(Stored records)
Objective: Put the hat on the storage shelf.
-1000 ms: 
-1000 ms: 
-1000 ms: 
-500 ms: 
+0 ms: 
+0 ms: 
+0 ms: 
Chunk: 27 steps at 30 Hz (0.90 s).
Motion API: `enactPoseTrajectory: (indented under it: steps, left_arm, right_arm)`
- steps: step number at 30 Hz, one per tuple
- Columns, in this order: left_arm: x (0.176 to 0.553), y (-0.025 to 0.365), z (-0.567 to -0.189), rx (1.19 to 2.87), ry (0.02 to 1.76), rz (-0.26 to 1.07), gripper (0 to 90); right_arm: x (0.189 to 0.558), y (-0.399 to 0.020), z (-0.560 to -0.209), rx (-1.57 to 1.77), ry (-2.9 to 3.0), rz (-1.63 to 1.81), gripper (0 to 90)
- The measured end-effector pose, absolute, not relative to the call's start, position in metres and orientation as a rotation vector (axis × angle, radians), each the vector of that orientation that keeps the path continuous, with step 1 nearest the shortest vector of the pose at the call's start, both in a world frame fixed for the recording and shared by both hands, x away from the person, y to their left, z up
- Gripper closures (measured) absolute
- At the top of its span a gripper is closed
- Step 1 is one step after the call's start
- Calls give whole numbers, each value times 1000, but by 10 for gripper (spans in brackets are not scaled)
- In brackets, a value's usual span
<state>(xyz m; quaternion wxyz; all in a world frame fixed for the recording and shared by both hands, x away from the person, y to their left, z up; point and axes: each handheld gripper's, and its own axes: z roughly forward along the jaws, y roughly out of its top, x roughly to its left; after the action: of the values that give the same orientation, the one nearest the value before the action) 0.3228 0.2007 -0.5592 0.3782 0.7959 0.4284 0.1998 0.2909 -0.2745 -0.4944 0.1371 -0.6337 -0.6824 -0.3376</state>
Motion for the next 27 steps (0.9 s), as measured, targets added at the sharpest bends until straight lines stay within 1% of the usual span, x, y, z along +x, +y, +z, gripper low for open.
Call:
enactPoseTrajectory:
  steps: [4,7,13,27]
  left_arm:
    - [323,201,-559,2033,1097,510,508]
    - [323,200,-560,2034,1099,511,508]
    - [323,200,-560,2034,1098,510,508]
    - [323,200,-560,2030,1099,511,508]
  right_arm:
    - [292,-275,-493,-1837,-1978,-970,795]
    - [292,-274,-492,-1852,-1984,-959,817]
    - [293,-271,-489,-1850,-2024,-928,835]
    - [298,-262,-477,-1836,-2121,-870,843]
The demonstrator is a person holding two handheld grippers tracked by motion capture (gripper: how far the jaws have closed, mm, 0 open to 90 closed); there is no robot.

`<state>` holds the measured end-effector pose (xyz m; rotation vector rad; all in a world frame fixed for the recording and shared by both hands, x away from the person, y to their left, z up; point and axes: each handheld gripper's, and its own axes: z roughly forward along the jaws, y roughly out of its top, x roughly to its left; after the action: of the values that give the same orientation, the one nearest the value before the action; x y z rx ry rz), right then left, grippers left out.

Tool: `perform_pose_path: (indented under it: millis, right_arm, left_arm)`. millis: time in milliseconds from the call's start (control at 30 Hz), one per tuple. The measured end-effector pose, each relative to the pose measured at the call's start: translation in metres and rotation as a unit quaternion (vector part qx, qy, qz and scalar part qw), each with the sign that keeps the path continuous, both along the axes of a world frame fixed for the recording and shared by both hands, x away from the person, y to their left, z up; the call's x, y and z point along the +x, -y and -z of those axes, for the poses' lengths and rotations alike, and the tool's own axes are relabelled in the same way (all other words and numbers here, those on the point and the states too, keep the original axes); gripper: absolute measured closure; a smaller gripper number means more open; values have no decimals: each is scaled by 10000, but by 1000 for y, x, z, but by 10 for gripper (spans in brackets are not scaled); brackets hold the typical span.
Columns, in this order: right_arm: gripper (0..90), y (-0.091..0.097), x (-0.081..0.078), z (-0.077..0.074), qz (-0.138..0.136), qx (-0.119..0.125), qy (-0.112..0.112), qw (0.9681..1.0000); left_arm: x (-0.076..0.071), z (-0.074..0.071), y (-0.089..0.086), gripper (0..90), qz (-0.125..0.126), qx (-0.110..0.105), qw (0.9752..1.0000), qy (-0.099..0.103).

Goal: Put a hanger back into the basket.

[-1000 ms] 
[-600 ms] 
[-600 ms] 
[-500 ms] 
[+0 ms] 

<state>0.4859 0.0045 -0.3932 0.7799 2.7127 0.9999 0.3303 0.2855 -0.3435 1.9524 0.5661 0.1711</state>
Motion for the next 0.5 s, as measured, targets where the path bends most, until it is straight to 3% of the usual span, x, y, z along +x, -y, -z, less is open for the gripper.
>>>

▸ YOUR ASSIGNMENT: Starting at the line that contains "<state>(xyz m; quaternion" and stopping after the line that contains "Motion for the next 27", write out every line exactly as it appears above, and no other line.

▸ RESPONSE TO THE TASK:
<state>(xyz m; quaternion wxyz; all in a world frame fixed for the recording and shared by both hands, x away from the person, y to their left, z up; point and axes: each handheld gripper's, and its own axes: z roughly forward along the jaws, y roughly out of its top, x roughly to its left; after the action: of the values that give the same orientation, the one nearest the value before the action) 0.3228 0.2007 -0.5592 0.3782 0.7959 0.4284 0.1998 0.2909 -0.2745 -0.4944 0.1371 -0.6337 -0.6824 -0.3376</state>
Motion for the next 27 steps (0.9 s), as measured, targets added at the sharpest bends until straight lines stay within 1% of the usual span, x, y, z along +x, +y, +z, gripper low for open.

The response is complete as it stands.